*Extracted material*:
+---+

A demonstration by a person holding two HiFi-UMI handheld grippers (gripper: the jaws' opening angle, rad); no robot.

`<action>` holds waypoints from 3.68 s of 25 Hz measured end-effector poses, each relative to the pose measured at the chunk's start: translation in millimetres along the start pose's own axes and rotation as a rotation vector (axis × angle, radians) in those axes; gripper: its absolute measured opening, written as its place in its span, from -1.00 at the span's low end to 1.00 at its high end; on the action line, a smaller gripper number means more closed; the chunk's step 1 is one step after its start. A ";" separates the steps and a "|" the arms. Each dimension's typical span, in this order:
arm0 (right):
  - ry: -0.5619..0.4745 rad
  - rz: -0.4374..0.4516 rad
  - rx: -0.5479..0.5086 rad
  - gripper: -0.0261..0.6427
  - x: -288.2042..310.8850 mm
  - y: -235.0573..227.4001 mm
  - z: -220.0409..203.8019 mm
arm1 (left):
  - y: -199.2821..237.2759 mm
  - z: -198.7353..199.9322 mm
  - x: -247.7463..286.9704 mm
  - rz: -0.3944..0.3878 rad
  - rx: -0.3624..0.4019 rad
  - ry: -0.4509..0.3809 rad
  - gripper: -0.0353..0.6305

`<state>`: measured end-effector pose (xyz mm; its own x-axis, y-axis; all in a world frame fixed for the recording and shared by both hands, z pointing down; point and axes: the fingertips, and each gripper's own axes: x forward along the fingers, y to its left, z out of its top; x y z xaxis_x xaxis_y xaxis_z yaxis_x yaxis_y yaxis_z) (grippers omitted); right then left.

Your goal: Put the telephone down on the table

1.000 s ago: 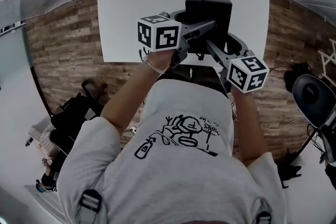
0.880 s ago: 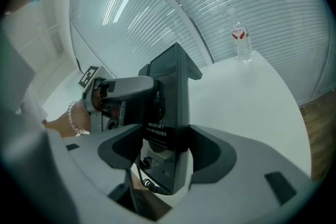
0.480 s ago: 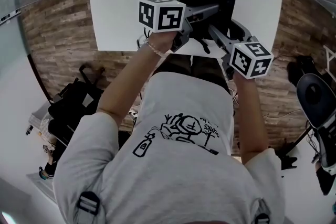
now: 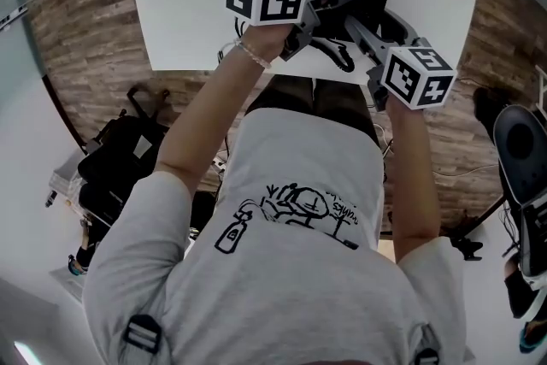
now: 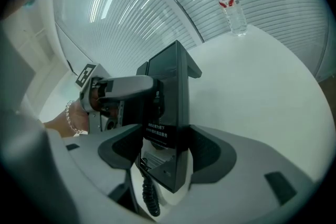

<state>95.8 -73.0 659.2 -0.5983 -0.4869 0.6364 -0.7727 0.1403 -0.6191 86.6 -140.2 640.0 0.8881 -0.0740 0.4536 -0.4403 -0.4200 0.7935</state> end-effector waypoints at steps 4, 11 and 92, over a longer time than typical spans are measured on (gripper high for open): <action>0.008 -0.008 0.009 -0.12 8.0 -6.1 -2.4 | 10.4 -2.2 5.1 -0.005 -0.012 0.012 -0.04; 0.015 -0.013 0.014 -0.13 16.2 -16.8 -4.8 | 19.4 -3.2 13.4 -0.004 -0.004 0.026 -0.04; -0.625 -0.223 -0.660 -0.77 -260.3 219.2 176.0 | -262.6 100.4 -248.1 0.188 0.652 -0.672 -0.80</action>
<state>119.5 -67.2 276.8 -0.3470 -0.9097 0.2280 -0.9347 0.3555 -0.0039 -4.9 -102.3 278.4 0.7895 -0.6106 0.0618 -0.6037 -0.7547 0.2568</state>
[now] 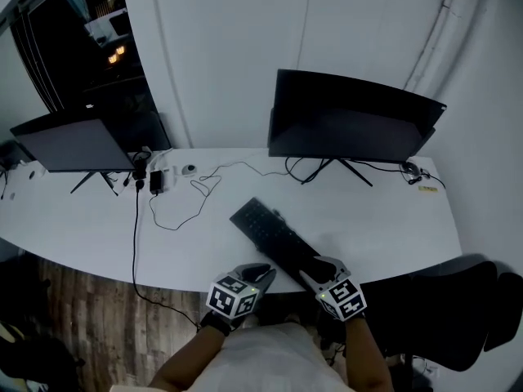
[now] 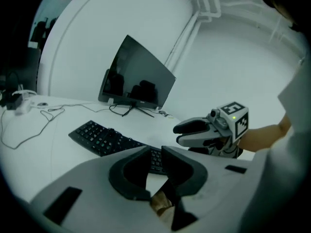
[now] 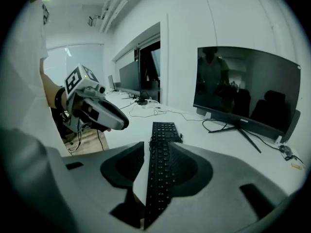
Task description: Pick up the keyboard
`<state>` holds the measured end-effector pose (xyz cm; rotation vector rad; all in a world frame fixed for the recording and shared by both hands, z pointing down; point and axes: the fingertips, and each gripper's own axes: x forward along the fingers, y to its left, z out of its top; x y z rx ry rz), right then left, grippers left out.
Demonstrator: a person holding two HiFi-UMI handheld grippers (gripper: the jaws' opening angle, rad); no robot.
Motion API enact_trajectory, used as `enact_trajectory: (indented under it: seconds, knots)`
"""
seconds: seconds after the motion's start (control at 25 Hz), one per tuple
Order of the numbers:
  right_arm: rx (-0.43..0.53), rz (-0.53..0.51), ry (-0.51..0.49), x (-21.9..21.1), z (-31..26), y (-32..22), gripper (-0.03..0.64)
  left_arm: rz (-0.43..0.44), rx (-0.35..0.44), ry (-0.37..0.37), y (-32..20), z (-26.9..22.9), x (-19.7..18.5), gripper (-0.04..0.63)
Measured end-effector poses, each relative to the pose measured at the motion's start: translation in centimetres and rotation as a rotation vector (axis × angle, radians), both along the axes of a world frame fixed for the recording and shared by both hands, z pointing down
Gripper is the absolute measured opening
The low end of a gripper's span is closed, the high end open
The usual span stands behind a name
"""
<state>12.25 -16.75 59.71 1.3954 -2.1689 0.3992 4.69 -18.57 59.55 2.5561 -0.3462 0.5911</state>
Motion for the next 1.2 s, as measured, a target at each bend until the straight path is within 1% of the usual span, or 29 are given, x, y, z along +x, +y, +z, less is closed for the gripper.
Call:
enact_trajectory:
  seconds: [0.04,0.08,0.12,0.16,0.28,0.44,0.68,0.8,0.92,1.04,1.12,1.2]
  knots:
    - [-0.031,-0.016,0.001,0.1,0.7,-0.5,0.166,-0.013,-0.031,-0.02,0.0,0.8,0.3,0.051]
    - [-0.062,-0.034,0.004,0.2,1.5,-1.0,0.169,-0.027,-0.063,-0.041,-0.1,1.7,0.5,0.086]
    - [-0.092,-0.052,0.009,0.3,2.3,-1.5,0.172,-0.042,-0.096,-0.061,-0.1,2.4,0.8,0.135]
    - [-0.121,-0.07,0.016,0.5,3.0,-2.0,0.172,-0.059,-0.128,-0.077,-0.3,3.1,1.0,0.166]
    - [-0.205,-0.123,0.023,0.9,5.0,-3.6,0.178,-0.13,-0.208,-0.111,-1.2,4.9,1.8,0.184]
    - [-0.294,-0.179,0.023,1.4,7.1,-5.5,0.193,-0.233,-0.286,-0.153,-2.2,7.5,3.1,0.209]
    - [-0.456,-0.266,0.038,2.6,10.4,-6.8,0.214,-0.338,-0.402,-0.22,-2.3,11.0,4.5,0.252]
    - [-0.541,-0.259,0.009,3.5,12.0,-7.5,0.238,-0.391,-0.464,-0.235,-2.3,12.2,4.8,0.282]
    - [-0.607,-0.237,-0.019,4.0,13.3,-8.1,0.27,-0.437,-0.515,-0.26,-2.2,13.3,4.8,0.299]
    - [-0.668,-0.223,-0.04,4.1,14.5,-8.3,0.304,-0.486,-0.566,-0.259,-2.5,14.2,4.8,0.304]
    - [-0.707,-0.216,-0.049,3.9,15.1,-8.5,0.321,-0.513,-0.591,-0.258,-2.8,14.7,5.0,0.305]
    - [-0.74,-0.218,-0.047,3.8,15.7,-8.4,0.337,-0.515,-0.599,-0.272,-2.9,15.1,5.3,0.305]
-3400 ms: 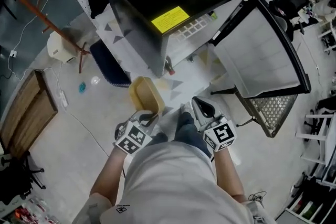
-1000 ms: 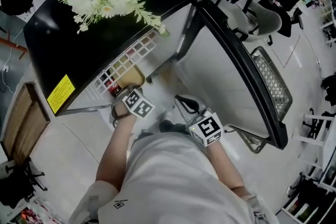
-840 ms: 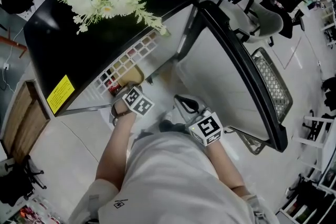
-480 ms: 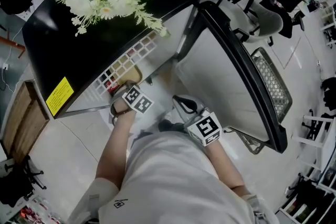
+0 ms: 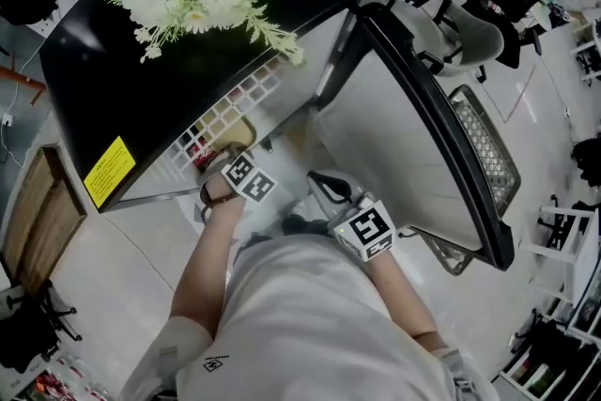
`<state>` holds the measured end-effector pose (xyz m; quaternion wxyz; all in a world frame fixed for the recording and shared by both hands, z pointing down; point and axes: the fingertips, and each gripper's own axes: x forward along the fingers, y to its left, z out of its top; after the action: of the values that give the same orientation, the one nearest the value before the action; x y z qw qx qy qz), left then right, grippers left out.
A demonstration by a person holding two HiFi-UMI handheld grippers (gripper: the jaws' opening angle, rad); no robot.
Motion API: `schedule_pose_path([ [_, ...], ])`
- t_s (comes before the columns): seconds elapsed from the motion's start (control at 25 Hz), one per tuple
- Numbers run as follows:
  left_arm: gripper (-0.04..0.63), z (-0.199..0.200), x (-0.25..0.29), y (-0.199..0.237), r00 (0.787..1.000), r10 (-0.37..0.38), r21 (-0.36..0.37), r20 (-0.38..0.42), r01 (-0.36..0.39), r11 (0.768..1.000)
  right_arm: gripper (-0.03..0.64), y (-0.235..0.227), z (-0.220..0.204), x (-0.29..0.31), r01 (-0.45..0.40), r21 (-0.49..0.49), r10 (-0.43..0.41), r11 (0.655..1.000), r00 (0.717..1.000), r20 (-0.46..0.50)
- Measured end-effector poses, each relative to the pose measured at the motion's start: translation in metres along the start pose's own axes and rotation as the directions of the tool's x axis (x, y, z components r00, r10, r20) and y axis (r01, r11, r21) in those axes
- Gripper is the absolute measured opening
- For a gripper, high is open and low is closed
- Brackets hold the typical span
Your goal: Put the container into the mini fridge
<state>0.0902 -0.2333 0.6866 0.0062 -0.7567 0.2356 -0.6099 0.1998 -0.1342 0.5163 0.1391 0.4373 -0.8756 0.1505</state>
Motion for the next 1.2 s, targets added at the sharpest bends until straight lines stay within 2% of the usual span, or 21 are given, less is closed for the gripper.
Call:
schedule_pose_path([
  [0.12,0.04,-0.001,0.001,0.0,1.0,0.002,0.001,-0.002,-0.002,1.0,0.005,0.0,0.0,0.0,0.0,-0.003,0.0,1.0,1.0,-0.002],
  [0.2,0.103,-0.001,0.002,0.0,1.0,0.005,-0.004,-0.001,-0.005,1.0,0.005,0.0,0.0,0.0,0.0,-0.005,0.0,1.0,1.0,-0.003],
  [0.36,0.164,0.005,0.002,-0.004,1.0,0.005,0.011,0.016,-0.005,1.0,0.005,0.0,-0.001,-0.001,0.001,-0.004,-0.001,1.0,1.0,-0.004],
  [0.6,0.223,0.006,-0.001,-0.006,0.999,0.015,0.019,0.028,-0.015,1.0,0.005,0.001,-0.001,-0.002,0.003,-0.007,-0.003,1.0,1.0,-0.005],
  [0.76,0.236,0.009,-0.014,-0.011,0.997,-0.002,-0.004,0.074,0.002,1.0,0.005,0.007,0.001,-0.004,0.005,-0.011,-0.005,1.0,1.0,-0.003],
  [0.88,0.236,0.009,-0.03,-0.012,0.993,0.012,-0.021,0.12,-0.01,1.0,0.005,0.013,0.002,-0.003,0.002,-0.01,-0.002,1.0,1.0,0.001],
  [1.2,0.222,0.001,-0.086,-0.012,0.963,0.05,-0.091,0.265,-0.026,0.995,0.005,0.044,0.01,0.012,-0.026,-0.026,0.026,0.999,0.999,0.024],
])
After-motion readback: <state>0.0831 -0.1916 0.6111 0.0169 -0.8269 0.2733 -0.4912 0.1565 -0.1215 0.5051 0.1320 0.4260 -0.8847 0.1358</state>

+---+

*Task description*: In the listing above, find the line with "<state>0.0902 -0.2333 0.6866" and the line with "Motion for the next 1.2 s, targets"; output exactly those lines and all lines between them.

*Solution to this exercise*:
<state>0.0902 -0.2333 0.6866 0.0062 -0.7567 0.2356 -0.6099 0.1998 -0.1342 0.5163 0.1391 0.4373 -0.8756 0.1505</state>
Motion for the next 1.2 s, targets added at the sharpest bends until straight lines stay within 2% of the usual span, or 21 are given, less is closed for the gripper.

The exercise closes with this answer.